In [15]: model = linear_model.LinearRegression()

To actually fit the model to the data, we need to invoke the fit method, which takes the feature matrix and the response variable vector as first and second argument:

In [16]: model.fit(X_train, y_train)
Out[16]: LinearRegression(copy_X=True, fit_intercept=True, n_jobs=1, normalize=False)

Note that compared to the OLS class in statsmodels, the order of the feature matrix and response variable vector is reversed, and in statsmodels the data is specified when the class instance is created instead of when calling the fit method. Also, in scikit-learn calling the fit method does not return new result objects, but the result is instead stored directly in the model instance. These minor differences are small inconveniences when working interchangeably with the statsmodels and scikit-learn modules but worth taking note of.4

Since the regression problem has 50 features and we only trained the model with 25 samples, we can expect complete overfitting that perfectly fits the data.
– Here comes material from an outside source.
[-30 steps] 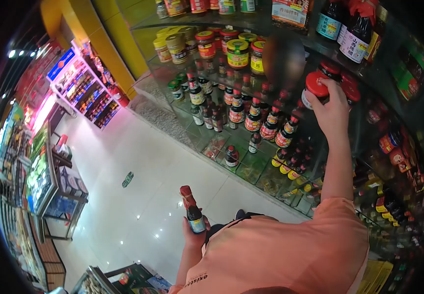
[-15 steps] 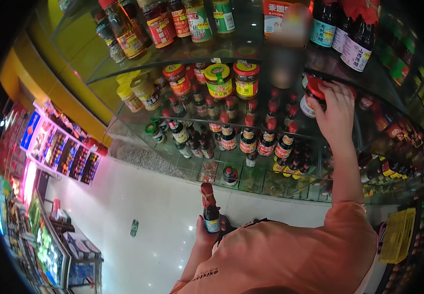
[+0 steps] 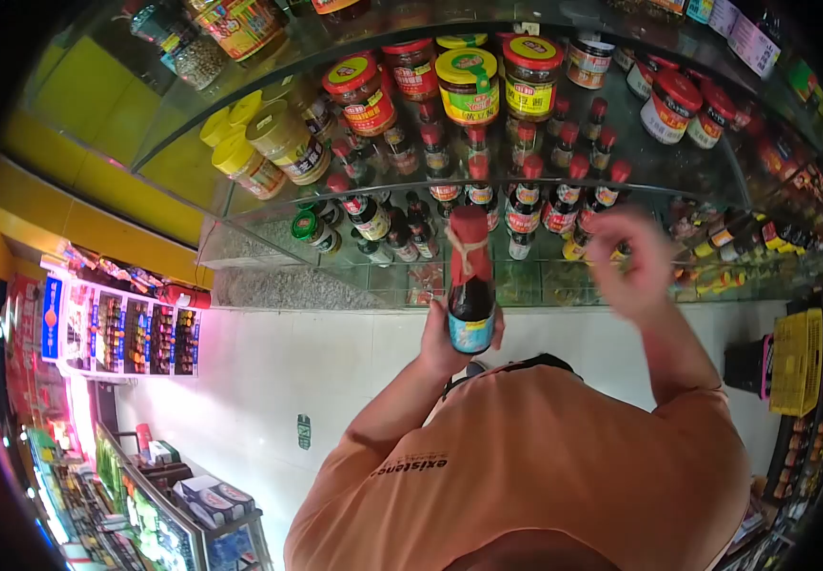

This can be quantified by computing the sum of squared errors (SSE) between the model and the data. To evaluate the model for a given set of features we can use the predict method, from which we can compute the residuals and the SSE:

In [17]: def sse(resid):
    ...:     return np.sum(resid**2)
In [18]: sse_train = sse(y_train - model.predict(X_train))
    ...: sse_train
Out[18]: 8.1172209425431673e-25

As expected, for the training dataset the residuals are all essentially zero, due to the overfitting allowed by having twice as many features as data points. This overfitted model is, however, not at all suitable for predicting unseen data. This can be verified by computing the SSE for our test dataset:

In [19]: sse_test = sse(y_test - model.predict(X_test))
    ...: sse_test
Out[19]: 213555.61203039082

The result is a very large SSE value, which indicates that the model does not do a good job at predicting new observations. An alternative measure of the fit of a model to a dataset is the r-squared score (see Chapter 14), which we can compute using the score method. It takes a feature matrix and response variable vector as arguments and computes the score. For the training dataset we obtain, as expected, an r-square score of 1.0, but for the testing dataset we obtain a low score:

In [20]: model.score(X_train, y_train)
Out[20]: 1.0
In [21]: model.score(X_test, y_test)
Out[21]: 0.31407400675201746

The big difference between the scores for the training and testing datasets once again indicates that the model is overfitted.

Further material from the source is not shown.